Even if Biden avoids all of those dangers, Johnson’s legacy remains flawed. Biden might think he can simply give up on the war in Afghanistan, but the war on poverty is the real “forever war.” As the progressive outlet Mother Jones noted a few years ago, “The government’s official measure of poverty shows that poverty has actually increased slightly since the Johnson administration, rising from 14.2 percent in 1967 to 15 percent in 2012” (although if you include “additional non-cash government aid from safety net programs,” the poverty rate fell during that time). It is impressive that LBJ enacted nearly 200 new laws in such a short timespan. That copious output, coupled with its enduring legacy (Medicaid and Medicare, for example), make Johnson a consequential president. They do not, however, make him a good one. If the goal was to win the war on poverty, we didn’t achieve it—we are still stuck in a quagmire.

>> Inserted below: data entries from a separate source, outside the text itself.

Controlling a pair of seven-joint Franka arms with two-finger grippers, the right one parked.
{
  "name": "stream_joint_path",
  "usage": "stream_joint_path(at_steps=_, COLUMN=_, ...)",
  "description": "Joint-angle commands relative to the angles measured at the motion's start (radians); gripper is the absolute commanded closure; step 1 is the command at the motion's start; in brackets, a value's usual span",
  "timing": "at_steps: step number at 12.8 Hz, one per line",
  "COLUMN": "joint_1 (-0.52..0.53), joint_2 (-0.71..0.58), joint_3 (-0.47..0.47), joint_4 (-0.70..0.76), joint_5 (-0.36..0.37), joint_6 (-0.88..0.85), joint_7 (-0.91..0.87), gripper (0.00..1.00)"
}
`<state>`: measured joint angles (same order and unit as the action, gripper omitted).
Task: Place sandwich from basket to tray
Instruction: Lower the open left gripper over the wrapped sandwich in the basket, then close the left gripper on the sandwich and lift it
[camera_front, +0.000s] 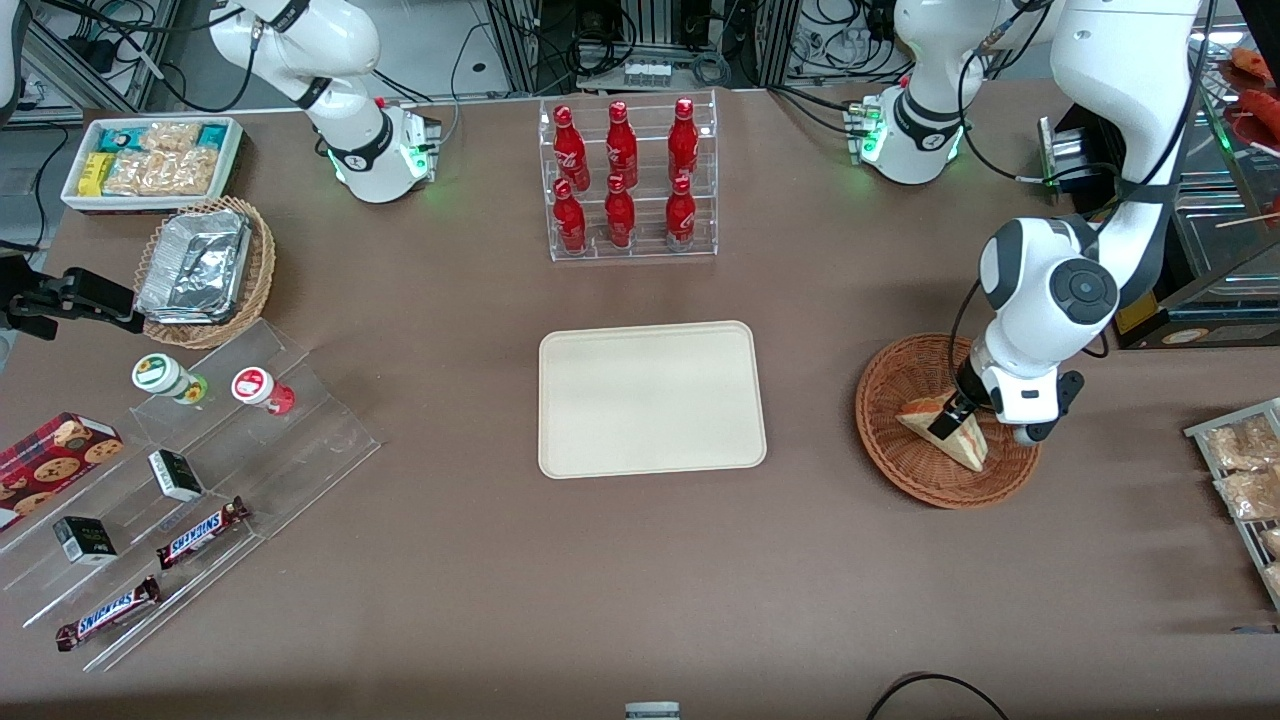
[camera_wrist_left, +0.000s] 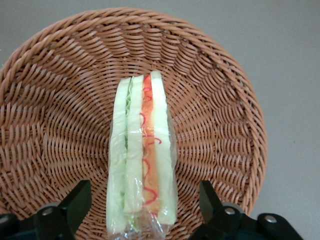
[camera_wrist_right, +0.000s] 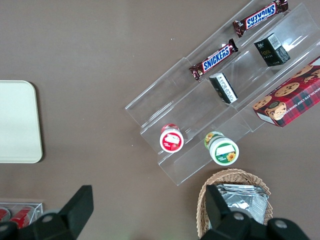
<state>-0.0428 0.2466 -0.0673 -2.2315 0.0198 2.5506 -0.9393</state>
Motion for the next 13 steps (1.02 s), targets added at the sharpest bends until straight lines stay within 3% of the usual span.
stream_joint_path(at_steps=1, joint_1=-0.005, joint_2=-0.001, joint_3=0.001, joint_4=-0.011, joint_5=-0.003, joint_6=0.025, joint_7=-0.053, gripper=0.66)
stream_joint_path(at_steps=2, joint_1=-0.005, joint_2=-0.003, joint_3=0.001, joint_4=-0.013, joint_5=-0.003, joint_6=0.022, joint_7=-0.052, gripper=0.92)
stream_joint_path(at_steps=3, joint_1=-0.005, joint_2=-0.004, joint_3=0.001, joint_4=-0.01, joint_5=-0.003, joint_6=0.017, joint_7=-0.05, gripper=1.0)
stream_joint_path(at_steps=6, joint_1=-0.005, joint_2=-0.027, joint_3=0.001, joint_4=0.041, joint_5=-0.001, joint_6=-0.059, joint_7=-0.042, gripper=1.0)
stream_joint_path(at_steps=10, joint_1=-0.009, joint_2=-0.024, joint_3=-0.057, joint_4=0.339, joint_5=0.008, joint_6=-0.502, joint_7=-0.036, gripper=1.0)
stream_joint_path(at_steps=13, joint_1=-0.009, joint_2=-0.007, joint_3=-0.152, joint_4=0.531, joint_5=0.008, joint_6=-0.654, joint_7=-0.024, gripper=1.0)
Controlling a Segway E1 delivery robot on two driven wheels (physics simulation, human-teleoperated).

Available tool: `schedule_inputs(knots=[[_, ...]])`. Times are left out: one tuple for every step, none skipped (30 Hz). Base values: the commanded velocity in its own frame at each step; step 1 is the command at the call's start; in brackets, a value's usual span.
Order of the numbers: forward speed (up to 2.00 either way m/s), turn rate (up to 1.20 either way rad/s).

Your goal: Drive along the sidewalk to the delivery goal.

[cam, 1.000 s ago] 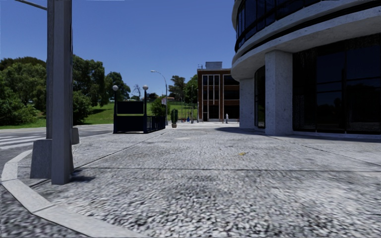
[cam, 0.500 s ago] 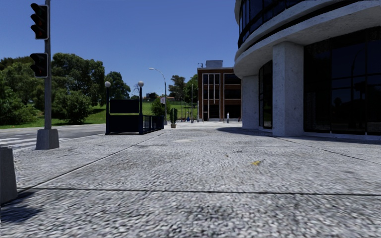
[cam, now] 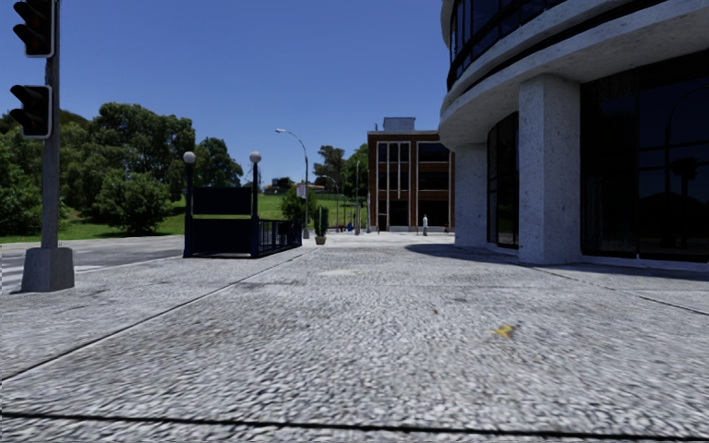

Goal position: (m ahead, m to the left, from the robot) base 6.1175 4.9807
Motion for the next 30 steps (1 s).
schedule_inputs(knots=[[1.37, 0.0], [1.38, 0.0], [1.38, 0.0], [1.38, 0.0], [1.4, 0.0], [1.48, 0.0], [1.53, 0.0], [1.53, 0.0], [1.58, 0.0], [2.0, 0.0], [2.0, 0.0], [2.0, 0.0], [2.0, 0.0], [2.0, 0.0], [2.0, 0.0], [2.0, 0.01], [2.0, 0.11], [2.0, 0.17], [2.0, 0.17], [2.0, 0.24], [2.0, 0.35], [2.0, 0.43], [2.0, 0.43], [2.0, 0.5], [2.0, 0.55], [2.0, 0.55], [2.0, 0.59], [2.0, 0.61], [2.0, 0.62], [2.0, 0.62]])
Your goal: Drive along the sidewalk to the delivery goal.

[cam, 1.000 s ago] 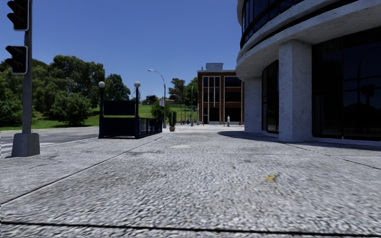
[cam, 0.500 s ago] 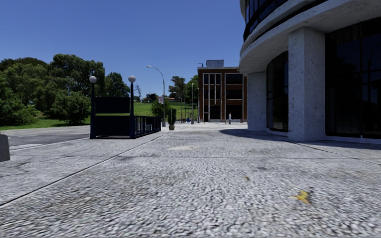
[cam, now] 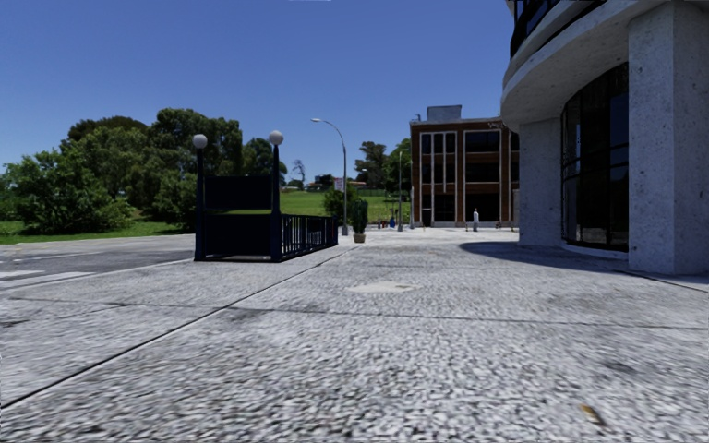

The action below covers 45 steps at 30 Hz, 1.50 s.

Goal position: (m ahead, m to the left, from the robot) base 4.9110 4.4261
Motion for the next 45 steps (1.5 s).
schedule_inputs(knots=[[2.0, 0.62], [2.0, 0.62], [2.0, 0.62], [2.0, 0.62], [2.0, 0.62], [2.0, 0.62], [2.0, 0.62], [2.0, 0.62], [2.0, 0.64], [2.0, 0.65], [2.0, 0.66], [2.0, 0.66], [2.0, 0.66], [2.0, 0.66], [2.0, 0.66], [2.0, 0.66], [2.0, 0.66], [2.0, 0.66], [2.0, 0.66], [2.0, 0.66], [2.0, 0.66], [2.0, 0.66], [2.0, 0.66], [2.0, 0.66], [2.0, 0.66], [2.0, 0.61], [2.0, 0.56], [2.0, 0.56], [2.0, 0.55], [2.0, 0.55], [2.0, 0.54], [2.0, 0.54], [2.0, 0.54], [2.0, 0.54], [2.0, 0.54], [2.0, 0.54], [2.0, 0.53], [2.0, 0.52], [2.0, 0.52], [2.0, 0.48], [2.0, 0.46], [2.0, 0.44], [2.0, 0.44], [2.0, 0.44], [2.0, 0.41]])
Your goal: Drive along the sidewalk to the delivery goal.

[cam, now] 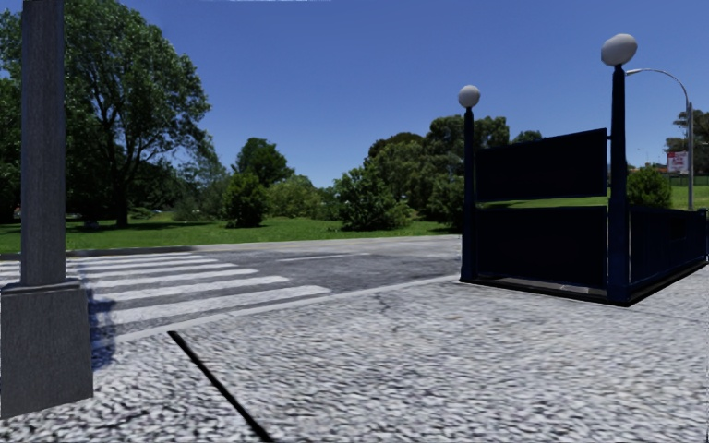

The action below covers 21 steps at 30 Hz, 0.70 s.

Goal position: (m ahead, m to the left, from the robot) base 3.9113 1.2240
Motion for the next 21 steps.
schedule_inputs(knots=[[2.0, 0.39], [2.0, 0.39], [2.0, 0.38], [2.0, 0.38], [2.0, 0.38], [2.0, 0.38], [2.0, 0.38], [2.0, 0.38], [2.0, 0.38], [2.0, 0.38], [2.0, 0.38], [2.0, 0.38], [2.0, 0.38], [2.0, 0.38], [2.0, 0.38], [2.0, 0.38], [2.0, 0.43], [2.0, 0.43], [2.0, 0.46], [2.0, 0.47], [2.0, 0.47]])
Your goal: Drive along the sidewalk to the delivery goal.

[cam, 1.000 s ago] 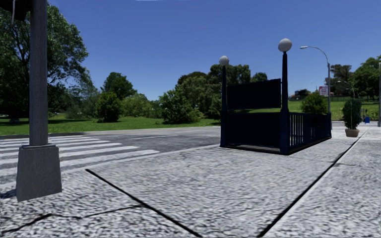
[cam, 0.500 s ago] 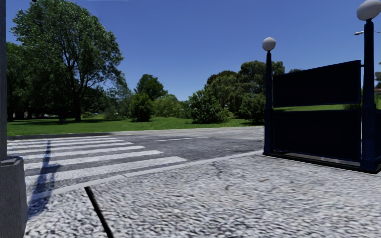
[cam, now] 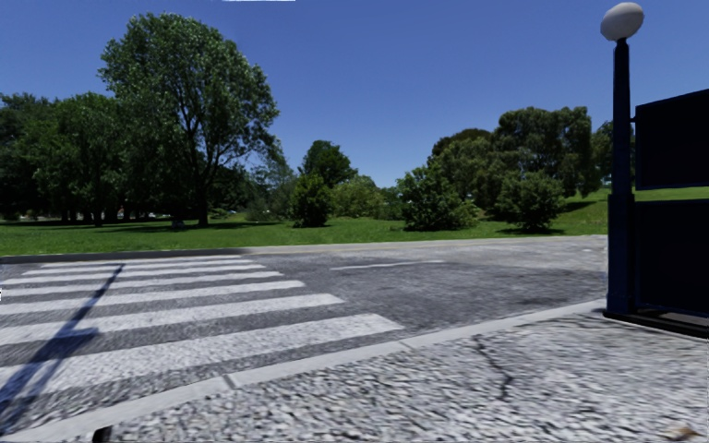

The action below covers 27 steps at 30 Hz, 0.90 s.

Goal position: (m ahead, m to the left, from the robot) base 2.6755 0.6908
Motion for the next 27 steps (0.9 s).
schedule_inputs(knots=[[1.93, 0.48], [1.81, 0.48], [1.68, 0.49], [1.68, 0.49], [1.66, 0.52], [1.65, 0.57], [1.64, 0.59], [1.64, 0.59], [1.64, 0.59], [1.64, 0.59], [1.64, 0.59], [1.64, 0.59], [1.64, 0.59], [1.64, 0.59], [1.64, 0.59], [1.64, 0.59], [1.64, 0.59], [1.64, 0.59], [1.64, 0.59], [1.64, 0.59], [1.64, 0.59], [1.64, 0.59], [1.64, 0.59], [1.64, 0.59], [1.63, 0.59], [1.62, 0.59], [1.61, 0.57]])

So what can Biden learn from Johnson’s mistakes? The big parallel is that LBJ set inordinately high expectations domestically that he just couldn’t meet. He obviously fell short of ending poverty and racism. Biden runs a similar risk of not meeting similarly high expectations.
For so many reasons, Lyndon Johnson’s presidency should serve as a cautionary tale to Biden, not as an aspirational goal. We should all cross our fingers that his wish doesn’t come true.